» **PROBLEM DETAILS**: Write out exactly what each line says, starting with the first line below and ending on the one with "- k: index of".

» **DATA SEGMENT**:
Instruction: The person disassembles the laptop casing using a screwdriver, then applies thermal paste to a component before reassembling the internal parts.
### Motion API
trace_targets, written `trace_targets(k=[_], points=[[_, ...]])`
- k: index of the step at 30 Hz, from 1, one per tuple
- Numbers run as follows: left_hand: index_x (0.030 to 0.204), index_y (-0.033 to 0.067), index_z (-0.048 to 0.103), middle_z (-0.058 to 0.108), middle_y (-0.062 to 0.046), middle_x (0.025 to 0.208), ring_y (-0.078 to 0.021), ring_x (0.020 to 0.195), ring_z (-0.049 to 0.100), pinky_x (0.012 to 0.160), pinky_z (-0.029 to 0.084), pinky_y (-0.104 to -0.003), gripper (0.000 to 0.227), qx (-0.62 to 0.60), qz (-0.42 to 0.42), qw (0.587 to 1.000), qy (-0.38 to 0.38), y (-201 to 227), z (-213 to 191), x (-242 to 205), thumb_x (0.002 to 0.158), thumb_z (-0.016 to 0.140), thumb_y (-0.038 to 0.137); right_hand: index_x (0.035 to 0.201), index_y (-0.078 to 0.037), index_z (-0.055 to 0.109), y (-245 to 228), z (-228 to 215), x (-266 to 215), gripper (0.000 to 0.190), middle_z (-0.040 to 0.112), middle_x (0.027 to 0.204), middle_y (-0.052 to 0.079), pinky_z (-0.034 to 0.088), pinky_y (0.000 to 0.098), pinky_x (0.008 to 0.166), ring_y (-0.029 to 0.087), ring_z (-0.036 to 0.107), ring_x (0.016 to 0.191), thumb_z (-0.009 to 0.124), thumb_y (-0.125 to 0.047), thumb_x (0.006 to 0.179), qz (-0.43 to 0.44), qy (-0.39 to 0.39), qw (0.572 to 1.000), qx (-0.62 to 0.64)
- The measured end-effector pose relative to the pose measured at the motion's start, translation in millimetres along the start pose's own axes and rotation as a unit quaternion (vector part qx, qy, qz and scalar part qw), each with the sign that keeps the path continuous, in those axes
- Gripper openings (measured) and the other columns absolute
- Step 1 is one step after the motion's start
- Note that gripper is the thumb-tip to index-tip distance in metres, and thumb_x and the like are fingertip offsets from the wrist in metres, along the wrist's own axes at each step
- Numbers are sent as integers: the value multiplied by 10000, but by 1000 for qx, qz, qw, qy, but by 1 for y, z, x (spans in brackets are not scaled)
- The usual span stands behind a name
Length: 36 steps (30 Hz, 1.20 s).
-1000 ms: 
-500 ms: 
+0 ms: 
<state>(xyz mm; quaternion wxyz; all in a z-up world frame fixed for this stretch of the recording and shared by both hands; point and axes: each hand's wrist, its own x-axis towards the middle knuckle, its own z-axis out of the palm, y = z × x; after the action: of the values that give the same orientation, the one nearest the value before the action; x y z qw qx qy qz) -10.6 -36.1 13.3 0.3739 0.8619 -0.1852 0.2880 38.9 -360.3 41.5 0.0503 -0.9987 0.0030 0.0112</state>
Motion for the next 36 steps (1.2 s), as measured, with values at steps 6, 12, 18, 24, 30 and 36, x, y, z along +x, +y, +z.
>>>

» **PROBLEM SOLUTION**:
Instruction: The person disassembles the laptop casing using a screwdriver, then applies thermal paste to a component before reassembling the internal parts.
### Motion API
trace_targets, written `trace_targets(k=[_], points=[[_, ...]])`
- k: index of the step at 30 Hz, from 1, one per tuple

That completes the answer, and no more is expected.